From Experimental Agents to Enterprise-Grade Orchestration
AI agent orchestration is emerging as a central challenge for enterprises that want to move beyond isolated proofs of concept. Early “claw-style” agents excelled at performing tasks inside browsers, terminals, and local applications, but they were usually deployed for a single user or confined to a single cloud environment. Enterprise operations, however, span cloud platforms, desktops, on-premises systems, and tightly regulated networks. That fragmentation has slowed the adoption of enterprise AI agents, especially for production workloads that demand strong governance and auditability. New platforms are now targeting this multi-system integration gap. By offering centralized control, observability, and policy enforcement across diverse environments, they aim to let production AI agents execute work where it actually happens—without sacrificing security or compliance. This shift reframes agents from experimental copilots into backbone components of enterprise automation strategies.
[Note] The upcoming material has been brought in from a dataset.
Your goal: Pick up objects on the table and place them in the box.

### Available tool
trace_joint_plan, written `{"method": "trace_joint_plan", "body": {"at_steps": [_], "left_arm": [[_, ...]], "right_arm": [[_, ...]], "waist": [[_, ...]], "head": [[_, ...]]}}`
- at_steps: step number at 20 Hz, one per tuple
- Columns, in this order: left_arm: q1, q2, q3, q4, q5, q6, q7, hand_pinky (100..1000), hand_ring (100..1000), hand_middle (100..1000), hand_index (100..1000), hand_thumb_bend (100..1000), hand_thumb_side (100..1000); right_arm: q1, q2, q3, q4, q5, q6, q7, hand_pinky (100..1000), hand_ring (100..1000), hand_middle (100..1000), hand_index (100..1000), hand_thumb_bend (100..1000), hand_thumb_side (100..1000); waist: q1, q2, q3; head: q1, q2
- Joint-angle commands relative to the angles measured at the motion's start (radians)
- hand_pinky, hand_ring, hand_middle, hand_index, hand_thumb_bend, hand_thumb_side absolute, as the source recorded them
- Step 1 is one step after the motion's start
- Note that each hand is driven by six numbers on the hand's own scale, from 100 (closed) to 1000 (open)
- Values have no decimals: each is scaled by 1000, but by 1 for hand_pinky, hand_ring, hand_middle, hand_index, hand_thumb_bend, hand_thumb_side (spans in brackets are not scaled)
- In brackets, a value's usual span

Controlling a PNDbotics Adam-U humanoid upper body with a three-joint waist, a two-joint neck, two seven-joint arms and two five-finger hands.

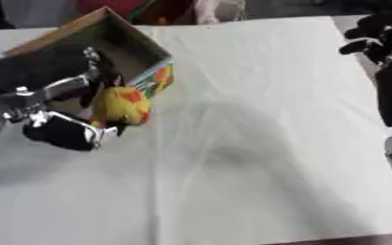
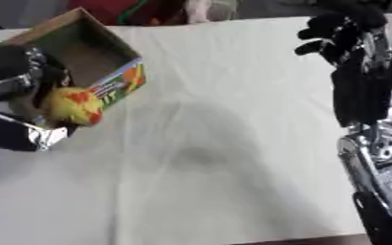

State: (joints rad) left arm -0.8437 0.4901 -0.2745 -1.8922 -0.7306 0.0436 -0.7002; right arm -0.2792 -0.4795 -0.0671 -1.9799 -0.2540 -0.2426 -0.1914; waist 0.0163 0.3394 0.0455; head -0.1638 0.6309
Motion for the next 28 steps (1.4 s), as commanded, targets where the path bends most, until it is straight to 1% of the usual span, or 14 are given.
{"method": "trace_joint_plan", "body": {"at_steps": [1,4,8,10,14,18,22,25,28], "left_arm": [[-44,63,72,-3,-68,27,82,156,364,412,510,100,270],[-72,85,113,63,-110,42,171,162,368,413,506,100,277],[-121,91,150,189,-113,32,283,178,379,414,504,100,280],[-147,82,161,266,-100,20,328,182,380,411,499,100,286],[-197,65,180,426,-100,-15,405,188,384,409,495,100,287],[-226,45,193,576,-96,-71,452,198,392,410,496,100,300],[-229,26,203,694,-94,-111,478,207,398,413,498,100,315],[-230,11,208,759,-73,-142,484,214,403,413,497,100,331],[-239,-6,211,817,-55,-190,487,224,412,419,503,100,343]], "right_arm": [[-17,-26,2,-20,-8,-4,8,545,636,602,810,100,923],[-31,-36,11,-20,-14,-9,21,546,636,602,809,100,921],[-37,-41,14,-20,-17,-11,29,547,636,602,810,100,923],[-39,-42,15,-20,-17,-11,32,547,637,602,810,100,923],[-42,-42,17,-20,-15,-9,35,548,638,602,811,100,925],[-44,-41,21,-20,-14,-5,39,549,639,602,812,100,927],[-43,-38,22,-20,-13,-1,40,550,639,602,813,100,929],[-43,-36,21,-20,-13,1,40,552,638,602,814,100,929],[-48,-35,24,-20,-14,2,42,552,638,602,814,100,930]], "waist": [[2,-15,-10],[8,-10,-30],[16,0,-60],[21,5,-75],[30,14,-97],[38,19,-107],[41,20,-110],[42,20,-113],[44,23,-122]], "head": [[14,-14],[28,-22],[36,-39],[44,-45],[80,-52],[125,-55],[174,-58],[190,-59],[195,-61]]}}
EnterpriseClaw: Orchestrating Agents Across Cloud, Desktop and On‑Prem Systems
Automation Anywhere’s EnterpriseClaw is designed specifically to extend claw-style agents into full-scale enterprise operations. Built in collaboration with Cisco, NVIDIA, Okta, and OpenAI, the platform lets organizations deploy autonomous AI agents across cloud platforms, desktops, on-premises systems, and secure networks under centralized orchestration. Instead of agents operating in silos, EnterpriseClaw focuses on unified governance, observability, and control over access and activity. It integrates Automation Anywhere’s Process Reasoning Engine and Contextual Intelligence Graph so agents can execute mission-critical work with greater process awareness and contextual understanding than a standalone large language model. A typical scenario is investigating complex customer claims by gathering evidence from desktop apps, internal documents, cloud services, and behind-the-firewall systems—without moving sensitive financial or healthcare data outside secure infrastructure. EnterpriseClaw also supports internally built agents and third-party frameworks, allowing enterprises to manage agent-based and traditional automations in one environment.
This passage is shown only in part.